En julio de 1995, el ejército serbobosnio tomó a sangre y fuego Srebrenica y asesinó a casi 8.000 hombres y niños musulmanes. Aquella fue la mayor masacre de la historia de Europa desde la II Guerra Mundial. Al mando estaba el general Ratko Mladic, ‘el carnicero de los Balcanes’, que actuaba bajo las órdenes del poeta y psiquiatra Radovan Karadzic, presidente de la República Srpska. Por ese genocidio y otros crímenes contra la humanidad, ambos han sido condenados por el Tribunal Penal Internacional para la antigua Yugoslavia (TPIY). Karadzic fue sentenciado a 40 años de prisión en marzo de 2016 y Mladic a cadena perpetua el pasado miércoles.
Según Slavenka Drakulic, existe la tentación de llamar «monstruos» a los criminales de guerra como Karadzic, Mladic y el expresidente yugolsavo Milosevic, quien murió en su celda en 2006 antes de escuchar el veredicto del TPIY, «porque es la forma más fácil de no tener presente la terrible idea de que también nosotros seríamos capaces de cometer u ordenar atrocidades». Sin embargo, la escritora croata subraya que todos los seres humanos tenemos la capacidad de hacer tanto el bien como el mal. Ahora bien, también la de elegir. Los ambiciosos Karadzic y Milosevic escogieron el poder. El carismático, brutal y arrogante Mladic, su nación. Y por una cosa u otra estuvieron dispuestos a adentrarse en el corazón de las tinieblas y a abrazar el horror.
Drakulic retrata a estos y otros malhechores balcánicos, conocidos y anónimos, en ‘No matarían ni una mosca’, que trazó basándose en sus testimonios y los de víctimas en los juicios celebrados en La Haya. Sigue así las huellas de Hanna Arendt, que estudió el comportamiento del oficial de la SS Adolf Eichmann, responsable de la ‘solución final’, durante el proceso que se siguió contra él en Israel en 1961, estudio que plasmó en el libro ‘Eichmann en Jerusalén’. De hecho, el título del ensayo de Drakulic alude a un texto de Arendt recogido en sus ‘Ensayos de compresión, 1930-1954’: «Cuando su trabajo lo lleva a asesinar a alguien no se considera un asesino ya que no lo ha hecho por inclinación personal, sino a título profesional. Por pura pasión, él no mataría ni una mosca».
Para la filósofa judía de origen alemán y exiliada en EE UU, el jerarca nazi no era un monstruo ni un psicópata antisemita, sino un hombre normal, un diligente y arribista burócrata al servicio de un régimen criminal que cumplió con lo que creía su deber, sin preocuparse por las consecuencias de sus abyectos actos.
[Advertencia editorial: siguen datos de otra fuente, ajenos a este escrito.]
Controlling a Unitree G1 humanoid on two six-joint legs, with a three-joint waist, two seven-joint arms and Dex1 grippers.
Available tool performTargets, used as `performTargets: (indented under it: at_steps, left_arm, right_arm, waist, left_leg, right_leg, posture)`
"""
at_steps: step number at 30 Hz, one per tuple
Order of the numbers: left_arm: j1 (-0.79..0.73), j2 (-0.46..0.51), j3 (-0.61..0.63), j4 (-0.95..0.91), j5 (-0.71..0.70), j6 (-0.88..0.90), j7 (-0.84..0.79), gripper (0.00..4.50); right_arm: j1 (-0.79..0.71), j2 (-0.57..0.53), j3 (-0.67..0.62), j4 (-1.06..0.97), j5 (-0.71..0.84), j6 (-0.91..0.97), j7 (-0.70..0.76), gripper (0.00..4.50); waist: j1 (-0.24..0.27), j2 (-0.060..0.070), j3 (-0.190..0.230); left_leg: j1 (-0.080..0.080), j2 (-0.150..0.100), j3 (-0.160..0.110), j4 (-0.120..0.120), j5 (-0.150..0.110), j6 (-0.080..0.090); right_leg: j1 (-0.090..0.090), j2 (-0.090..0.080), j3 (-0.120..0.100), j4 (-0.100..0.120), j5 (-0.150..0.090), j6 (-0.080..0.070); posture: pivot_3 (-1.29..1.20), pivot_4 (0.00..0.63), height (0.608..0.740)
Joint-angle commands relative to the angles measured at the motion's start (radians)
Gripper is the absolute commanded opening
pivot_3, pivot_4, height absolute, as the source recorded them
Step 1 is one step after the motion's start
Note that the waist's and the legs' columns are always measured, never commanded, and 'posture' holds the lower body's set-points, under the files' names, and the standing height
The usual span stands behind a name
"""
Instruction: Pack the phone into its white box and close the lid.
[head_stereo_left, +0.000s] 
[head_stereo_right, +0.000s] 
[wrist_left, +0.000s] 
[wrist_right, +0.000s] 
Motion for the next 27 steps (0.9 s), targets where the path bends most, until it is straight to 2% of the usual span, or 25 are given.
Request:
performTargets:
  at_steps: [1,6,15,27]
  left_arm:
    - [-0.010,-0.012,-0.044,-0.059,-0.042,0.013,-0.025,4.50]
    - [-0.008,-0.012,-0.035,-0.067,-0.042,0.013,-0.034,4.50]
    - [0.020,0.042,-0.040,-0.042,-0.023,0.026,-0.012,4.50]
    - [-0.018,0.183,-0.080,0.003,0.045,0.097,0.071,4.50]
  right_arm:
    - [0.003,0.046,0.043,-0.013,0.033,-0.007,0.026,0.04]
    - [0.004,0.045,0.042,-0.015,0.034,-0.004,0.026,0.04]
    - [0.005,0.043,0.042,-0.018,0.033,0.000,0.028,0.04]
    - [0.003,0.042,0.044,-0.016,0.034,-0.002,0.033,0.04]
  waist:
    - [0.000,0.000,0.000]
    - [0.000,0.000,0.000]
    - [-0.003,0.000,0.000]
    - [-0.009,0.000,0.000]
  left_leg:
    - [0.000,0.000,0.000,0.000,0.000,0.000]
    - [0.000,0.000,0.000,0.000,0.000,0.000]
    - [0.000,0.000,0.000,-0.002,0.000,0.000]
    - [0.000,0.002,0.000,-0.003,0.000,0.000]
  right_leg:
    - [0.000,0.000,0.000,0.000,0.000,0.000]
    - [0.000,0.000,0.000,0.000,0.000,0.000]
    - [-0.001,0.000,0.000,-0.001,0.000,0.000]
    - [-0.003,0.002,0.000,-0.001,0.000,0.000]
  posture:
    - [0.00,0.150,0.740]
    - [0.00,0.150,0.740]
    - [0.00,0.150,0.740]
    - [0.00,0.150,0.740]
A partir de este análisis, Arendt acuñó la polémica expresión «la banalidad del mal» para manifestar que este, por acción u omisión, puede ser obra de gente común que, por ambición, miedo o coacción, renuncia a pensar para abandonarse a la corriente de su tiempo.
En definitiva, nadie está libre del mal. Cuando el Savonarola de turno enciende la hoguera de las vanidades, cuando las banderas se tienden cara al sol, cuando la emoción nubla la razón, cuando el ruido y la furia toman la calle, puede aflorar lo peor de la condición humana. Ese pavoroso descubrimiento es válido para entender lo que ocurrió en los Balcanes, como muestra Drakulic, o en el País Vasco, como refleja Fernando Aramburu en ‘Patria’, y como aviso para temerarios navegantes ‘estelados’ y salvapatrias de baratillo. Y frente a los que exhortan a tomar partido por unos u otros, Drakulic advierte: «El acorralamiento de las voces conciliadoras es un siniestro signo de que los problemas están a punto de agravarse».